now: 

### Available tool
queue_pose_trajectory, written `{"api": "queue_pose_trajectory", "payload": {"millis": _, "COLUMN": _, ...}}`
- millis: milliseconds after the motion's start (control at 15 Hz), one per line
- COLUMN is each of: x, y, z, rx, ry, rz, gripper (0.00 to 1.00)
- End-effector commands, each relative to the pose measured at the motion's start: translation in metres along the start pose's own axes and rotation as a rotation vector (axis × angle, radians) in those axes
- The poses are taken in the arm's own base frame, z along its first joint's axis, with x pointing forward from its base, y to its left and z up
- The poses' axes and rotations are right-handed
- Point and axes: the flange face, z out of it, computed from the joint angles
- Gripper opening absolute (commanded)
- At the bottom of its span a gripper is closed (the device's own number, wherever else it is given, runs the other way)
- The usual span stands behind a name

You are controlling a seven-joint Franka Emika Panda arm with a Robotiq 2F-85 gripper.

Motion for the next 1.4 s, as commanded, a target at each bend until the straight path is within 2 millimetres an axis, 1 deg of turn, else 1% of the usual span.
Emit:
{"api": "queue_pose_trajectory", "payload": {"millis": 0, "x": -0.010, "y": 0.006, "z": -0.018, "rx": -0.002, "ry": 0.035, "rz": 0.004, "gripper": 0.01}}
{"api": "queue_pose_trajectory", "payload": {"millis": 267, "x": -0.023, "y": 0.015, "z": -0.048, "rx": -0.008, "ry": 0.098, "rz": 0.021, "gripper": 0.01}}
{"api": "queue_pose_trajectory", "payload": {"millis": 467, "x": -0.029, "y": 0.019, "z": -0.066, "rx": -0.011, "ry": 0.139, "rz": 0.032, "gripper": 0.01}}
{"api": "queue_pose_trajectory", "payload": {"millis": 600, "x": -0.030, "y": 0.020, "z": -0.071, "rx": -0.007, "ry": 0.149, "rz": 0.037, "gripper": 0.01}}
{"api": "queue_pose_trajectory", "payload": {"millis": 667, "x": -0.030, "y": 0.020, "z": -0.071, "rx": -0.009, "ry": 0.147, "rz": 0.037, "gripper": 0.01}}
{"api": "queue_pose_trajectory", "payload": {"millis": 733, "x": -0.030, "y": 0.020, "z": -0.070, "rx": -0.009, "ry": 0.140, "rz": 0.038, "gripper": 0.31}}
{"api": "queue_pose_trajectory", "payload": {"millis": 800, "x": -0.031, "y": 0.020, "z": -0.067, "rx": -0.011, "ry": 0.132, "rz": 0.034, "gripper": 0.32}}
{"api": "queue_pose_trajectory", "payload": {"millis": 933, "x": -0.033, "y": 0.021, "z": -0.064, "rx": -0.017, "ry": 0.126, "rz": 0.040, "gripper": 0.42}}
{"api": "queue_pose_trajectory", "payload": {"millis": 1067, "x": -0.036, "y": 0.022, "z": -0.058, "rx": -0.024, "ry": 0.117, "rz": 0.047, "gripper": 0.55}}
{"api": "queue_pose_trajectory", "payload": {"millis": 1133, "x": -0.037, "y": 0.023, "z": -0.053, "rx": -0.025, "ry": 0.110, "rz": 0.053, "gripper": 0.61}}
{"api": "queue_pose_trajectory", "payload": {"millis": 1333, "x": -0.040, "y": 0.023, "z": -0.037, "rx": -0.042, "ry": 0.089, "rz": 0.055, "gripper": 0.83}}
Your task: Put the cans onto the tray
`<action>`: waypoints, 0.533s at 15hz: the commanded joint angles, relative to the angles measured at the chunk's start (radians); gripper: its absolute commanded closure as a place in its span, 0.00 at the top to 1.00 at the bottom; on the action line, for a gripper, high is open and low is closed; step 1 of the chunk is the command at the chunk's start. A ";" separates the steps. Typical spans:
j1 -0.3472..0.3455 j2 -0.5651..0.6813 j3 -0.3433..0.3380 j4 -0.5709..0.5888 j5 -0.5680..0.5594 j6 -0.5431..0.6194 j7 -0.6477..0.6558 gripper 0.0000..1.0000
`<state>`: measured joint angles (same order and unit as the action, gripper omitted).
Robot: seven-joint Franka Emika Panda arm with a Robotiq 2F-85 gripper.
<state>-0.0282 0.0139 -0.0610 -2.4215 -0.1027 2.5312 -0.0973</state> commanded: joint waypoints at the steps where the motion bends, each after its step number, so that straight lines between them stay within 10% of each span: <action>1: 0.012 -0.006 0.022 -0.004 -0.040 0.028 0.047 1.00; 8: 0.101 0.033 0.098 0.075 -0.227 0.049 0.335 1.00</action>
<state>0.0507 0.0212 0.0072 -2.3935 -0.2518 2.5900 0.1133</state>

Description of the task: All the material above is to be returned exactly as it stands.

Result of the exercise:
now: 

### Available tool
queue_pose_trajectory, written `{"api": "queue_pose_trajectory", "payload": {"millis": _, "COLUMN": _, ...}}`
- millis: milliseconds after the motion's start (control at 15 Hz), one per line
- COLUMN is each of: x, y, z, rx, ry, rz, gripper (0.00 to 1.00)
- End-effector commands, each relative to the pose measured at the motion's start: translation in metres along the start pose's own axes and rotation as a rotation vector (axis × angle, radians) in those axes
- The poses are taken in the arm's own base frame, z along its first joint's axis, with x pointing forward from its base, y to its left and z up
- The poses' axes and rotations are right-handed
- Point and axes: the flange face, z out of it, computed from the joint angles
- Gripper opening absolute (commanded)
- At the bottom of its span a gripper is closed (the device's own number, wherever else it is given, runs the other way)
- The usual span stands behind a name

You are controlling a seven-joint Franka Emika Panda arm with a Robotiq 2F-85 gripper.

Motion for the next 1.4 s, as commanded, a target at each bend until the straight path is within 2 millimetres an axis, 1 deg of turn, else 1% of the usual span.
Emit:
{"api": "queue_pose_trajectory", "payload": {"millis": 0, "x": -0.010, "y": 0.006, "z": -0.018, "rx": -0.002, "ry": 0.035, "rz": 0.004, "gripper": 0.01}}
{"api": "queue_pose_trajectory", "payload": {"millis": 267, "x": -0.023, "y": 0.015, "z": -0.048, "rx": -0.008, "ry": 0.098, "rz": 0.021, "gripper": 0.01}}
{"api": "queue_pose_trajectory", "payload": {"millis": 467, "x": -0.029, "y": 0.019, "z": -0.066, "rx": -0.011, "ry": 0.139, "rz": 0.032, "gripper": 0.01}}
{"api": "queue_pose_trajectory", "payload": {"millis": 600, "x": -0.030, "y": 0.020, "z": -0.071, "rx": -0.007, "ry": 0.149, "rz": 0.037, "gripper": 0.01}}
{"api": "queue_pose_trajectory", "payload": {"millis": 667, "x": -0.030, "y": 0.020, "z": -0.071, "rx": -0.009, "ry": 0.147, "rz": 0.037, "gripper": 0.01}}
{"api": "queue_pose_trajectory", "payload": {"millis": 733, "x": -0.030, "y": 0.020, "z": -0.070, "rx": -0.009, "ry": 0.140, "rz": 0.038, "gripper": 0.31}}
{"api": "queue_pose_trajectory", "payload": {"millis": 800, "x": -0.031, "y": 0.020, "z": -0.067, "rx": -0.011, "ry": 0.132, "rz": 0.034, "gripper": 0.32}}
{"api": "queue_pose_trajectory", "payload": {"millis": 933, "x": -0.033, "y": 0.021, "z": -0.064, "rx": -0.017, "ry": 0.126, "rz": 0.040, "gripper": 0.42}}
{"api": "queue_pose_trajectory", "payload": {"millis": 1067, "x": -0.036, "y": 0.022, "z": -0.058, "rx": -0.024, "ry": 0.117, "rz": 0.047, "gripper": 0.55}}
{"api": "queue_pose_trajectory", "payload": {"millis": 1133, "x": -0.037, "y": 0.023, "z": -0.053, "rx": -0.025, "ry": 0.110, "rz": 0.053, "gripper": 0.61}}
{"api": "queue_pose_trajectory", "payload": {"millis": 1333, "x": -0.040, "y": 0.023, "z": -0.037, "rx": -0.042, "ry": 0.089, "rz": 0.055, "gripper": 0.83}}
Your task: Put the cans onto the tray
`<action>`: waypoints, 0.533s at 15hz: the commanded joint angles, relative to the angles measured at the chunk's start (radians); gripper: its absolute commanded closure as a place in its span, 0.00 at the top to 1.00 at the bottom; on the action line, for a gripper, high is open and low is closed; step 1 of the chunk is the command at the chunk's start. A ";" separates the steps. Typical spans:
j1 -0.3472..0.3455 j2 -0.5651..0.6813 j3 -0.3433..0.3380 j4 -0.5709..0.5888 j5 -0.5680..0.5594 j6 -0.5431..0.6194 j7 -0.6477..0.6558 gripper 0.0000..1.0000
`<state>`: measured joint angles (same order and unit as the action, gripper omitted).
Robot: seven-joint Franka Emika Panda arm with a Robotiq 2F-85 gripper.
<state>-0.0282 0.0139 -0.0610 -2.4215 -0.1027 2.5312 -0.0973</state> commanded: joint waypoints at the steps where the motion bends, each after its step number, so that straight lines between them stay within 10% of each span: <action>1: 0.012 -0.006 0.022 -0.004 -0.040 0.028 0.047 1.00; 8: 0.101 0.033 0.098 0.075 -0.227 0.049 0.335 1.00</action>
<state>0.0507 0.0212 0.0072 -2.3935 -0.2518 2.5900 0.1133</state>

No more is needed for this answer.